Выбрать главу

Сверх того, была возможность пропускать лекции, на которые я не хотел ходить, и общественные мероприятия, такие, как политические собрания и обязательная работа в колхозе во время каникул. Почти всегда у меня находилась уважительная причина: предстоящие сборы или спортлагерь, или поездка на соревнования.

Мои бунтарские настроения укреплялись в атмосфере относительной дозволенности. Это были годы правления Хрущева, общеизвестной оттепели. Во время спортивных поездок мне встречались весьма неординарные люди, некоторые из них даже бывали за границей. Я с жадностью слушал иностранные радиостанции, такие, как Би-Би-Си и «Голос Америки» (радио «Свобода», на котором мне довелось работать позже, глушилось слишком сильно в наших местах, где было столько военных и закрытых предприятий). Через друзей удалось получить доступ к запрещенной литературе. Надо помнить, что Томск был интеллектуальным центром, университетским городом, возможно, с наибольшим процентом студентов по отношению городскому населению во всем СССР; здесь велись известные во всем мире научные исследования, главным образом по металлам.

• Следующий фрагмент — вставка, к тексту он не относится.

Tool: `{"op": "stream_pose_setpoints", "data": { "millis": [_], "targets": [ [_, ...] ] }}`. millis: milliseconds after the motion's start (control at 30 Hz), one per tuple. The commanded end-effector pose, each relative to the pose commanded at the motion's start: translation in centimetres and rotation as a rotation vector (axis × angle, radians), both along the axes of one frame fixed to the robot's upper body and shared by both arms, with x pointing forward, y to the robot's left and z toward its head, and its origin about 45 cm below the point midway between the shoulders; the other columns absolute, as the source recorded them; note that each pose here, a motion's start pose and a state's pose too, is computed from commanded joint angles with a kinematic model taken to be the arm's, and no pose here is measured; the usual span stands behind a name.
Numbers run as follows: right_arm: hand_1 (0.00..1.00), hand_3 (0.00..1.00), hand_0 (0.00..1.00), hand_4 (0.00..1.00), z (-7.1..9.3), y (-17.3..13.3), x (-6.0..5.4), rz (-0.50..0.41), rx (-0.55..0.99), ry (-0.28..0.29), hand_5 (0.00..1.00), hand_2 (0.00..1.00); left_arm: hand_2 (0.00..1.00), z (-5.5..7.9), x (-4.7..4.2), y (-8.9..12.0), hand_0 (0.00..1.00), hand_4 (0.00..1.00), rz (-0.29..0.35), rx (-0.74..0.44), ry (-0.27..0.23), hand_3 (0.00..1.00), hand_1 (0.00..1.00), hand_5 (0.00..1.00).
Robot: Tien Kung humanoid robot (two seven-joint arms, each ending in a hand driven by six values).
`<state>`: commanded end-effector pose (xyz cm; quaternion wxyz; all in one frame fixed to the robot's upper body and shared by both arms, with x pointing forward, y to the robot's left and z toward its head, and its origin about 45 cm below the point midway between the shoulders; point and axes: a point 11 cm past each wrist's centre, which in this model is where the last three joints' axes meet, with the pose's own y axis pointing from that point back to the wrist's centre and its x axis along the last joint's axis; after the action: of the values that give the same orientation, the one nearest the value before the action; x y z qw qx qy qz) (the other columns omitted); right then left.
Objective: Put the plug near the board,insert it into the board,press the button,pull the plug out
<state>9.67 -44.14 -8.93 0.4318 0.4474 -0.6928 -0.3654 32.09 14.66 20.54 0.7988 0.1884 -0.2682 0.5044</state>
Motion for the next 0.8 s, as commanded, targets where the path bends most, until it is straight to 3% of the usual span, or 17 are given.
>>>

Мой брат знал сторожа, работавшего в библиотеке местного мединститута, где находилось большое собрание книг в специальном хранилище, куда имели доступ только некоторые преподаватели, занимавшиеся научными исследованиями (обычно в целях написания критических статей о дореволюционных или западных авторах и теориях). Благодаря связям я мог брать книги из спецхрана на ночь, чтобы их отсутствие не было замечено.

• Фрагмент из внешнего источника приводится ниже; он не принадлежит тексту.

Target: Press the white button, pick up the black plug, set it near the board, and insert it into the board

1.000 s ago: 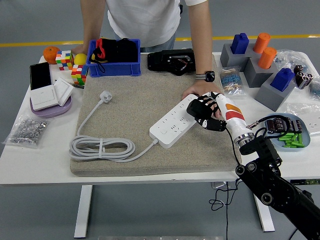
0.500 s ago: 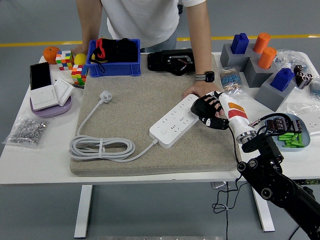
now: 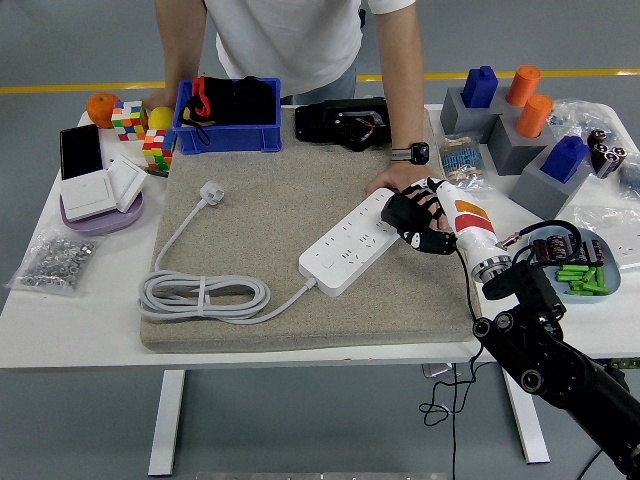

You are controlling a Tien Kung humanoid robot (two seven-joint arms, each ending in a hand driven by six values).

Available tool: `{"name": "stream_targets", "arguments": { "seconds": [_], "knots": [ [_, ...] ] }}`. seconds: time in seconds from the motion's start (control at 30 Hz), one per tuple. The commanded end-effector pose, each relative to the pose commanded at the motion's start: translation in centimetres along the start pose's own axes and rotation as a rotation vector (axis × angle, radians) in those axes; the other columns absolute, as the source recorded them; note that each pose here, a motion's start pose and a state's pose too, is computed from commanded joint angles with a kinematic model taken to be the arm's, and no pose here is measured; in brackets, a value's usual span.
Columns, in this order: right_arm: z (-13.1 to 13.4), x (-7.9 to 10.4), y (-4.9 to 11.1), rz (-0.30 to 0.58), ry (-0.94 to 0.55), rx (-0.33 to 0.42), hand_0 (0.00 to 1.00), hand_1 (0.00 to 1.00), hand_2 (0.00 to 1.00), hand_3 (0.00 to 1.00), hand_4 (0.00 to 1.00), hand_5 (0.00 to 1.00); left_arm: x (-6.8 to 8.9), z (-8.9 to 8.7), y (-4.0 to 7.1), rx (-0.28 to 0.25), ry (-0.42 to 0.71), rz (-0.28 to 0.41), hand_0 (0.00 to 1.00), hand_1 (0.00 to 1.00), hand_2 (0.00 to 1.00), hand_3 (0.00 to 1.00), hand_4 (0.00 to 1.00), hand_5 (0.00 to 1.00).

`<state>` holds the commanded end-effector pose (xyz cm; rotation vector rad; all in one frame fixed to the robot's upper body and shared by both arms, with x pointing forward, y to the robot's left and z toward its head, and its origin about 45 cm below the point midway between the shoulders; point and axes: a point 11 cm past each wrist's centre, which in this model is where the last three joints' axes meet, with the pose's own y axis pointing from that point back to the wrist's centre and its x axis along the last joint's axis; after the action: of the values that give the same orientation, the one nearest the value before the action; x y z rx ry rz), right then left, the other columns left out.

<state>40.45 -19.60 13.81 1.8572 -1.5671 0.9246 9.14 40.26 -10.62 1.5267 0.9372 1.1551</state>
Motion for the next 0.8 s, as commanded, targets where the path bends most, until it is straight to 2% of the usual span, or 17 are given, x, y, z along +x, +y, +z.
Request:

Помню охватившее меня возбуждение, когда я впервые взял книгу из спецхрана. Она была в кожаном переплете с тиснеными золотом буквами. Опубликованный в 1915 году в Санкт-Петербурге фолиант являлся русским переводом книги «Элементарные формы религиозной жизни» французского социолога Эмиля Дюркхейма, где он исследовал религиозные и тотемные верования австралийских аборигенов. Возвращаясь домой в трамвае с моим сокровищем, я почти дрожал от переполнявших меня чувств. Тайком просмотрел несколько страниц — они были для меня глотком свежего воздуха — настолько велико было отличие от сухого стиля советских учебников.

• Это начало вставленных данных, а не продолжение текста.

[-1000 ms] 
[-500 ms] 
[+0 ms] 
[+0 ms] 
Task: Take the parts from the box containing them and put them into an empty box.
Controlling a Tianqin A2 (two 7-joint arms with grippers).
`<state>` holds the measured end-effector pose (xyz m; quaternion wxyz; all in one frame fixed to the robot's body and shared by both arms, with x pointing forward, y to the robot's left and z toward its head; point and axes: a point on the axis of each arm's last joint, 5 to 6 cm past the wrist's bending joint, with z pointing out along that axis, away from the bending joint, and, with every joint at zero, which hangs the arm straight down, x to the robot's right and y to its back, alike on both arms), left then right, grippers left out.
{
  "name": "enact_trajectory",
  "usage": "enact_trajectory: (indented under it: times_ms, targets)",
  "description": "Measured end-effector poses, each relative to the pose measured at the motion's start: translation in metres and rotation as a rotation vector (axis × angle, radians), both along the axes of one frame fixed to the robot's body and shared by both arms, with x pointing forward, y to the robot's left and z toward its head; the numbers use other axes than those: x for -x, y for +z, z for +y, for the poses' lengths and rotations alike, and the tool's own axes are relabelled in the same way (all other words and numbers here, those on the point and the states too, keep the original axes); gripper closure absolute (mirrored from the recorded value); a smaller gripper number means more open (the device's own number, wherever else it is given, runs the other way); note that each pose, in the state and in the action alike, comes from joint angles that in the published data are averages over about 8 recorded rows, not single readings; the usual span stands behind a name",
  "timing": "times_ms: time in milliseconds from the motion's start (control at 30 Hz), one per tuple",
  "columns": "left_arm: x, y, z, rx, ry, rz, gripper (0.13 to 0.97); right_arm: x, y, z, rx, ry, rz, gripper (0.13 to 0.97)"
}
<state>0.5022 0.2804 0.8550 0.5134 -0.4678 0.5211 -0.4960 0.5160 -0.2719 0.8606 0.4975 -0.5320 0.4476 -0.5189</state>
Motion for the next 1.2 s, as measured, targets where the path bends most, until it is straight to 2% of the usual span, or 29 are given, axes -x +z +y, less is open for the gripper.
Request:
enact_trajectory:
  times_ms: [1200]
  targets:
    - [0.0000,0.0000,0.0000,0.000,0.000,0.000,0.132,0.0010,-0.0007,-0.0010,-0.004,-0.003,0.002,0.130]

Со временем я прочел множество книг из спецхрана. Из-за бессонных ночей (книги читались в один присест и возвращались на место утром) стал похож на мрачного призрака и снизил спортивные результаты. Зато познакомился с социологической литературой, опубликованной в России до революции, даже с некоторыми стенограммами судебных процессов времен Сталина над врагами народа, такими как Рыков, Бухарин, Зиновьев, Каменев… Эти материалы о показательных судах были когда-то доступны, но затем стали считаться вредными, так как, в истинно оруэлловской манере, коммунистическая история должна была постоянно исправляться и переписываться. Воистину Россия — страна с непредсказуемым прошлым.

Я окончил техникум в 1960 году одним из лучших в группе. Это давало возможность выбирать место работы самому, а не быть посланным по распределению в какой-нибудь гиблый угол страны. Хотелось остаться, по меньшей мере, в Томске — городе студентов, с прекрасными библиотеками и интеллектуально активными друзьями. Вначале я нашел работу на местной фабрике в отделе контроля качества. Работа довольно легкая, хотя, в некотором роде, ответственная. Нужно было стать чем-то средним между тщательным, но формальным контролером и либеральным, но не опрометчивым сотрудником.

Большинство деталей, выпускаемых фабрикой, не соответствовало нормам. Решающий вопрос — сколько и насколько. Будут ли приспособление или инструмент, теоретически забракованные, все же работать? В этом было свое искусство, и какое-то время мне это почти нравилось.

Но сердце лежало к другому. В часы простоев мы играли в морской бой и изощрялись в философских дискуссиях. Я помню, как наш начальник, скромный, трудолюбивый человек, далеко не глупый, сказал мне: «Тебе нужно стать хорошим контролером». А я ответил: «Но я хочу быть хорошим человеком». «Хороший человек — не профессия. Ты не можешь стать хорошим человеком, пока не станешь хорошим специалистом», — возразил он. Его слова запали мне в память. Но умение быть хорошим контролером грозило направить меня в русло системы, в которой винтики не просто использовались, а использовались глупо и на износ. На примере своего номенклатурного дяди Николая я видел уже, что в «самом равном в мире обществе» существовали совсем не равные отношения. Когда он задавил кого-то в пьяном виде на машине, его отправили на короткое время в специальную тюрьму, для таких, как он. Другой человек мог бы потерять и свободу, и работу, и здоровье за гораздо меньшее преступление.